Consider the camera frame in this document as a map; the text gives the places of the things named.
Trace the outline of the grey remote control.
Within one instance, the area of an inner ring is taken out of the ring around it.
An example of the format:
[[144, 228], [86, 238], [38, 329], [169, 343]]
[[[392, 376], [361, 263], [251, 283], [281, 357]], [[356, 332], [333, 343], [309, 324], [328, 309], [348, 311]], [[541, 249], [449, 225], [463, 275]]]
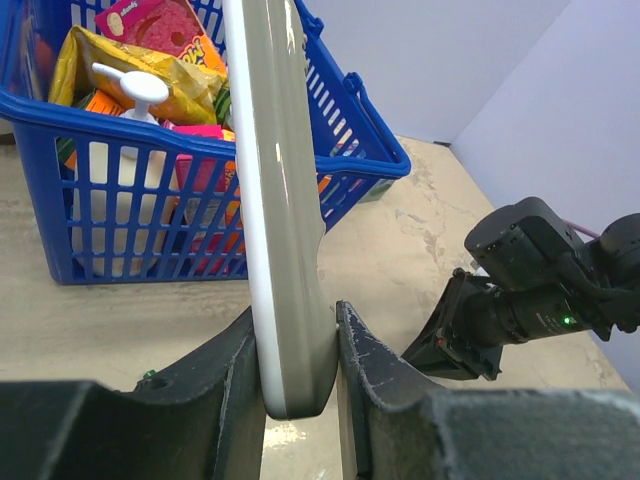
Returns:
[[267, 414], [319, 415], [335, 381], [337, 325], [318, 278], [325, 233], [291, 1], [223, 5], [245, 251]]

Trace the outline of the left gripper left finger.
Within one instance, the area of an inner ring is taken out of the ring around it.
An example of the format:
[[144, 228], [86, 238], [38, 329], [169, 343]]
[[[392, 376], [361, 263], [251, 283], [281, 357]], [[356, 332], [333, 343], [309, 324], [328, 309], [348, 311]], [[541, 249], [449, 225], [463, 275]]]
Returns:
[[131, 392], [1, 385], [4, 479], [257, 479], [264, 431], [249, 310]]

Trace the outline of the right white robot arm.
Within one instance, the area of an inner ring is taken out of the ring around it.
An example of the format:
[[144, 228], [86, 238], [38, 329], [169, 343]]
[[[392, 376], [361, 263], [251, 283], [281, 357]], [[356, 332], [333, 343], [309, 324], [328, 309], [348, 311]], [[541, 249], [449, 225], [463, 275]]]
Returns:
[[502, 350], [532, 340], [639, 327], [639, 216], [590, 242], [538, 197], [501, 207], [467, 235], [480, 273], [457, 268], [402, 357], [420, 372], [489, 381]]

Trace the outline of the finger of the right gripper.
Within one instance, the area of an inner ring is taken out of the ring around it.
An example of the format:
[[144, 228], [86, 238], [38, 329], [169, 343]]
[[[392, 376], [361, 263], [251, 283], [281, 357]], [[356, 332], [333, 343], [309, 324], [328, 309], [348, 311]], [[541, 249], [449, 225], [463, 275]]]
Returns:
[[474, 380], [464, 343], [455, 336], [451, 319], [431, 317], [402, 358], [421, 373], [449, 380]]

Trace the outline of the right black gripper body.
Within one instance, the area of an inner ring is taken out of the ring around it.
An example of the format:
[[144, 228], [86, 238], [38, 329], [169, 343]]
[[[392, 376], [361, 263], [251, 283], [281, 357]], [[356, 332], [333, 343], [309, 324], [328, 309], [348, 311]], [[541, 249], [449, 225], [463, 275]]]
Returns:
[[436, 376], [494, 381], [501, 373], [503, 347], [528, 340], [508, 294], [487, 277], [453, 272], [436, 327], [434, 346], [442, 357]]

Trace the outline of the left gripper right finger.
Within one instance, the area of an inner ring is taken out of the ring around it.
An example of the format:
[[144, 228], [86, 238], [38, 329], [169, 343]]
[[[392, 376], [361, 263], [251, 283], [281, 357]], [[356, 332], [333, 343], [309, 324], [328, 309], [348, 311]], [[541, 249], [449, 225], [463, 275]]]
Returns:
[[635, 479], [639, 400], [614, 390], [449, 390], [336, 305], [347, 479]]

==================================================

* [Problem description] When "Trace" shows up in a line of the material, report that line.

* [Answer box]
Trace the outline of the grey remote control.
Trace the outline of the left gripper left finger.
Trace the outline of the right white robot arm.
Trace the outline of the finger of the right gripper.
Trace the outline of the right black gripper body.
Trace the outline of the left gripper right finger.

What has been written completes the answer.